The drug treatment phase began after animals had completed 8 weeks of drinking sessions. During this phase and during the post-treatment phase animals continued to be given access to a 10% ethanol-5% sucrose solution during test sessions. Rats in the three treatment groups were treated with 25-mg/kg doses of either topiramate or zonisamide or with 25-mg/kg of lactose for five days, respectively. The dose of the two test anticonvulsant medications was then increased to 50-mg/kg daily for 5 days. Immediately after the drug treatment phase, the daily consumption of ethanol-sucrose solution was monitored in the post-treatment phase for one week to determine if any drug-induced changes in drinking would persist after the discontinuation of drug. Before and during the treatment phase rats' weights were recorded daily to allow monitoring of drug-induced weight changes.
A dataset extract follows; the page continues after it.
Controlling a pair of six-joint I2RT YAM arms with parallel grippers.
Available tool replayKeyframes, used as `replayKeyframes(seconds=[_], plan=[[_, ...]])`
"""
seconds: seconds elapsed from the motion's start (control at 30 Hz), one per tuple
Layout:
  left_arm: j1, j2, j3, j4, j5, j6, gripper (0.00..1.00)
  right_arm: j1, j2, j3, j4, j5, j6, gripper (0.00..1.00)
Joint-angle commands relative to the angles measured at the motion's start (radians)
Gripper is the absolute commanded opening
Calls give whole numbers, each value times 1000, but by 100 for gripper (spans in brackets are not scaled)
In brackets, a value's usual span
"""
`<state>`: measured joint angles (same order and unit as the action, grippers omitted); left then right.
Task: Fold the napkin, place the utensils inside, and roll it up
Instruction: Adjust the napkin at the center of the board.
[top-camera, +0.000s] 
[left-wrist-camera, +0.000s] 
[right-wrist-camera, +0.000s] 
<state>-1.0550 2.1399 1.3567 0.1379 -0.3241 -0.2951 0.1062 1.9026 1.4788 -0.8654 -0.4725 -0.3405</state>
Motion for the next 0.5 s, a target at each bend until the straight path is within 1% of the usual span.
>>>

2.1.3 Drug Preparation and Administration

In this experiment (Experiment #1) all test agents were administered orally. These agents were delivered in two mini-marshmallows (Kraft®) during the first four days of the drug treatment phase in an effort to reduce the stress of forced oral administration of test agents. Drugs were then administered orally in a saccharin-sweetened solution, by a syringe connected to a soft plastic tube. Only commercially available oral forms of topiramate and zonisamide could be obtained for this first experiment. Topiramate (Topamax®-Ortho-McNeil Pharmaceutical, Raritan, New Jersey) (200 mg), zonisamide (Zonegran®-Elan Biopharmaceuticals, San Diego, California) (100 mg), or lactose (100 mg) were each suspended in powdered form in distilled water brought up to a volume of 1 milliliter. Two saccharin tablets were added to each milliliter of the prepared suspensions to mask drug tastes. Test agents were administered two hours prior to the placement of animals into drinking chambers with the exception of topiramate, which was administered one hour before testing during days 9 and 10 of the treatment phase. Times of topiramate administration were varied because of uncertainties concerning the pharmacokinetics of orally administered topiramate in the rat. Data concerning topiramate plasma concentrations appear to be available only for times at 1, 6 and later hours (up to 24 hours) following oral dosing of this drug (Shank et al., 2000).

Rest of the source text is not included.